Simultaneously, a bumbled and dropped electric frying pan, cursing, and egg beater spatulas spattering across the plywood floor. Better than on rear ends.
Scraping. Scraping and serving an awful omelette on thin, flimsy paper plates. Poverty…. but mostly power, and force. Love-less-ness. Fright-full. Ho ho hope-less, I thought.
“You’re eating those eggs!” barked my angry father. No amount of ketchup helped any more than my own once-upon-a-time tomatoes on overdosed baking soda pancake attempts. The ruining of childhood and self-taught cooking lessons. I knew ruining very well. Now I was dosing them. Ugh!

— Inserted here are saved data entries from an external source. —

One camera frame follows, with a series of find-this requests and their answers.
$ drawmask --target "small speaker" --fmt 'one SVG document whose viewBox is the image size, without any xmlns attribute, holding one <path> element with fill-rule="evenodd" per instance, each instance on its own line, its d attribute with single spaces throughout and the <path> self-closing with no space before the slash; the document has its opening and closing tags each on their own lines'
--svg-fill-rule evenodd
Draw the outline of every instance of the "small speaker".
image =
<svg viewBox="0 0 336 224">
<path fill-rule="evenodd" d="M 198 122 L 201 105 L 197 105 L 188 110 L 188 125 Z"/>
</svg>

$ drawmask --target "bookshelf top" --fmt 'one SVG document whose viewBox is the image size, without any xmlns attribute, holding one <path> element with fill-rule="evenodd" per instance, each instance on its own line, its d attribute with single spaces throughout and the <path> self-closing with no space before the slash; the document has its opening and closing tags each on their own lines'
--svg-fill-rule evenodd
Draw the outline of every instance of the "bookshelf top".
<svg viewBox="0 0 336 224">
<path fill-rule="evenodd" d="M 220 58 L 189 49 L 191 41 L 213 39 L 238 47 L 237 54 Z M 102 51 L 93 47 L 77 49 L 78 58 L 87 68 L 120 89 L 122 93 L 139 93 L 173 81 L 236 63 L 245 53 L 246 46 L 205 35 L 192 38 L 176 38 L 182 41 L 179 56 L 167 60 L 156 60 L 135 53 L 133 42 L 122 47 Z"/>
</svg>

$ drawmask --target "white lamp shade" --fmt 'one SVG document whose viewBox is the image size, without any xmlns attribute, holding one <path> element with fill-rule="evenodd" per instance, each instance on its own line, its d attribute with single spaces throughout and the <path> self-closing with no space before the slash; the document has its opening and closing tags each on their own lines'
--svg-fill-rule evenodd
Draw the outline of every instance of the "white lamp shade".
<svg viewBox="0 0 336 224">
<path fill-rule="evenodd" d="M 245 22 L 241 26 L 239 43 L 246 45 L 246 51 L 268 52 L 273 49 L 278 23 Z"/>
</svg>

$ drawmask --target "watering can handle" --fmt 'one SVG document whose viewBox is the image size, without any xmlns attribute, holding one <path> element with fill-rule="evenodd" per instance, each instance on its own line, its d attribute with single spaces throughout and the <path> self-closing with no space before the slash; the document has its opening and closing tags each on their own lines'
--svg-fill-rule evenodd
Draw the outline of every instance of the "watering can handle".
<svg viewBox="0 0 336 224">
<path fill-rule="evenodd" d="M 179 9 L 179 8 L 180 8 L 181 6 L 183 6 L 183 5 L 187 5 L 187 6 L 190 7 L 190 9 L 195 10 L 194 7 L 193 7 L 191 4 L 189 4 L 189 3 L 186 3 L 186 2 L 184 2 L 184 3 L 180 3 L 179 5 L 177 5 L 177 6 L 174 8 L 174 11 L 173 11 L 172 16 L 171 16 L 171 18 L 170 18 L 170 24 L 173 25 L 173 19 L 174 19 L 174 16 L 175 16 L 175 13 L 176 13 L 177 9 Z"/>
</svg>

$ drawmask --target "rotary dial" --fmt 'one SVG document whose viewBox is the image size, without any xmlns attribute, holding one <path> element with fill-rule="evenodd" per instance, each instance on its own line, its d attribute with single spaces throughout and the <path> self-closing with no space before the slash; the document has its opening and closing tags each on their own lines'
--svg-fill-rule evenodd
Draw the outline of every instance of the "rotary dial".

In being gifted tough parenting, I assure Delanie that things will not be all that different materially in just one day. I remind her that items are coming in the mail. That there is promise in online surprises. That all of this requires patience.
I must remind myself that I am grateful to be a parent. That I must to be patient. That I am grateful that I am not repeating the same generational parenting cycles. I hope. I proceed in faith. This like my writing and so many other things in life. Parents, teachers, children…. we continue to hope for things not yet seen, but believed in.
Devon then offers yet another approach to a Christmas remodel in observing Three Kings Day on January 6th. This will provide additional time for the girls to find “new shoes” to put out for filling. More time to salvage a consumer Christmas in after Christmas Sales. Baahh!
They don’t get it any more than I get the constructs of writing. As they persist though, I think my girls will get what they seek for most. I hope this includes Jesus. Me too.